COUNCIL OF INTERMODAL SHIPPING CONSULTANTS ANNO XXVII - Numero 5/2009 - MAGGIO 2009

Trasporto marittimo

La Maersk affronta la trasparenza dei THC

La polarizzazione dei due capi è stata ben illustrata dall'entusiasmo suscitato all'inizio di quest'anno, quando la Maersk, uno dei vettori maggiormente desiderosi di abbracciare la causa della trasparenza dell'applicazione degli oneri nell'era post-conferenze, ha apportato aggiustamenti al proprio sistema degli oneri di movimentazione terminalistici in Asia.

L'iniziativa della Maersk di quest'anno finalizzata alla liberalizzazione dei THC è stata accolta con critiche da parte dei caricatori.

In Cina questo ha comportato un aumento sostanziale dei THC su certe rotte: iniziativa, questa, intrapresa indipendentemente da qualsivoglia accordo relativo alle conferenze.
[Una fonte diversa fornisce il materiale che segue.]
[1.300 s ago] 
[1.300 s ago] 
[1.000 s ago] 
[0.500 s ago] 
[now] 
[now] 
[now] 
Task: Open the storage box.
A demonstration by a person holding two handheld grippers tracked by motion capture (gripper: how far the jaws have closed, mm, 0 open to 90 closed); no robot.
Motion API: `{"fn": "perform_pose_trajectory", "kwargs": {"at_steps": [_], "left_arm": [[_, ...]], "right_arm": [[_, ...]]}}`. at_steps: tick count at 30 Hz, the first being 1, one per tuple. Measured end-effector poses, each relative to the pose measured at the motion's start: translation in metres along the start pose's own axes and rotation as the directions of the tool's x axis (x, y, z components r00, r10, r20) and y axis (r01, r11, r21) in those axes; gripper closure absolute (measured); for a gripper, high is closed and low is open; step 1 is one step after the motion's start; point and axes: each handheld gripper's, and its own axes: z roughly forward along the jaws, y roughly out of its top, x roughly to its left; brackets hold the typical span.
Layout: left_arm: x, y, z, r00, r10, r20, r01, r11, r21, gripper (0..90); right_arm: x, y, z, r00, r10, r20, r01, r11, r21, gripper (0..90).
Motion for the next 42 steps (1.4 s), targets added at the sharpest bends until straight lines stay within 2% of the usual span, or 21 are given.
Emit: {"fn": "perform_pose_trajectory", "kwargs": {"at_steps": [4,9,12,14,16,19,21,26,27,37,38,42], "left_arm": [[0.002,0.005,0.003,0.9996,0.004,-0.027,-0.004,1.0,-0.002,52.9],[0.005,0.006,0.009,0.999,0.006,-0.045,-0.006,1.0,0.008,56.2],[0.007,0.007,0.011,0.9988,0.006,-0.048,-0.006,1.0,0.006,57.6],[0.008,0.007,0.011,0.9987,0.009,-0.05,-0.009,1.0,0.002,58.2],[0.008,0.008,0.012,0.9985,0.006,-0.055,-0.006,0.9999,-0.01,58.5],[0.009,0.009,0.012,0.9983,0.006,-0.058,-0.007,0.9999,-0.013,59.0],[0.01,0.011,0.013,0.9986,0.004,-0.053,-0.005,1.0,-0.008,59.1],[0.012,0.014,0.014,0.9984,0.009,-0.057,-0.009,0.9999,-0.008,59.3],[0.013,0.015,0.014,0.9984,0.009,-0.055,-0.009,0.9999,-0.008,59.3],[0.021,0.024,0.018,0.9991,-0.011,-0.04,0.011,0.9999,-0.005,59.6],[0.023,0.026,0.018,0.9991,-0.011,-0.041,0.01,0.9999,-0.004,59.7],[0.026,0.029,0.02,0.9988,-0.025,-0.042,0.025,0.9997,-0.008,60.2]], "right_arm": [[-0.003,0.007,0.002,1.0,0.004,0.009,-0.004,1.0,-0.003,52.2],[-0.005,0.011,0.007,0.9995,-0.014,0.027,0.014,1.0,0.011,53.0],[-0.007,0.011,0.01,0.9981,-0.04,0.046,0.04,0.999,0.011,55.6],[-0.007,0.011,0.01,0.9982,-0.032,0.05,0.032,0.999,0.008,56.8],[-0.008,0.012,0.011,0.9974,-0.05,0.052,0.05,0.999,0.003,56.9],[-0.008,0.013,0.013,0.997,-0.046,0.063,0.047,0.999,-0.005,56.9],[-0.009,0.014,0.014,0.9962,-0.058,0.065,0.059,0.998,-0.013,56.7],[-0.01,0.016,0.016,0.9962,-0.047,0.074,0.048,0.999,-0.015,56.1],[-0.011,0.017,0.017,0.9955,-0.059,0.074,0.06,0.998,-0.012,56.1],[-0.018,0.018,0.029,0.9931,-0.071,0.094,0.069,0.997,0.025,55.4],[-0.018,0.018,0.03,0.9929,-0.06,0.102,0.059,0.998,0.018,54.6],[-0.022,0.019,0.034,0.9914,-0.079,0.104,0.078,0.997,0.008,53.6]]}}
La Maersk afferma di avere incrementato gli oneri per i porti solamente al fine di bilanciare l'aumento degli oneri applicati dai terminal da un certo numero di anni in qua.

I THC erano aumentati solo nella media del settore ed anche la ristrutturazione aveva fatto parte della strategia del vettore consistente nel rendere più trasparente la sua intera struttura di applicazione degli oneri.

Gli organismi dei caricatori avevano protestato con vigore che, in primo luogo, i costi di spedizione erano aumentati ed in secondo luogo che i costi dei THC erano ancora distinti da quelli correlati alle tariffe di nolo.

"E' stata semplicemente una mossa per recuperare introiti in conseguenza del calo delle tariffe di nolo" afferma Sunny HO, direttore del Consiglio dei Caricatori di Hong Kong.

Tuttavia, mediante la standardizzazione dei THC presso determinati porti nell'ambito di ciascun traffico, la Maersk in effetti non aveva fatto altro che ciò che molti caricatori richiedevano, vale a dire semplificare l'onere e rendere le informazioni maggiormente disponibili.

"Gli oneri THC presentavano livelli diversi" dichiara Mikael Jensen, vice presidente del gruppo Maersk.

"Adesso essi sono stati resi assai più uniformi su tutti i traffici che hanno origine in Cina".

Non li avevamo incrementati prima, forse a causa della nostra partecipazione a conferenze, ma i costi di movimentazione terminalistica erano in aumento da anni ed i THC non riflettevano tale situazione".
(da: portstrategy.com, 07.05.2009)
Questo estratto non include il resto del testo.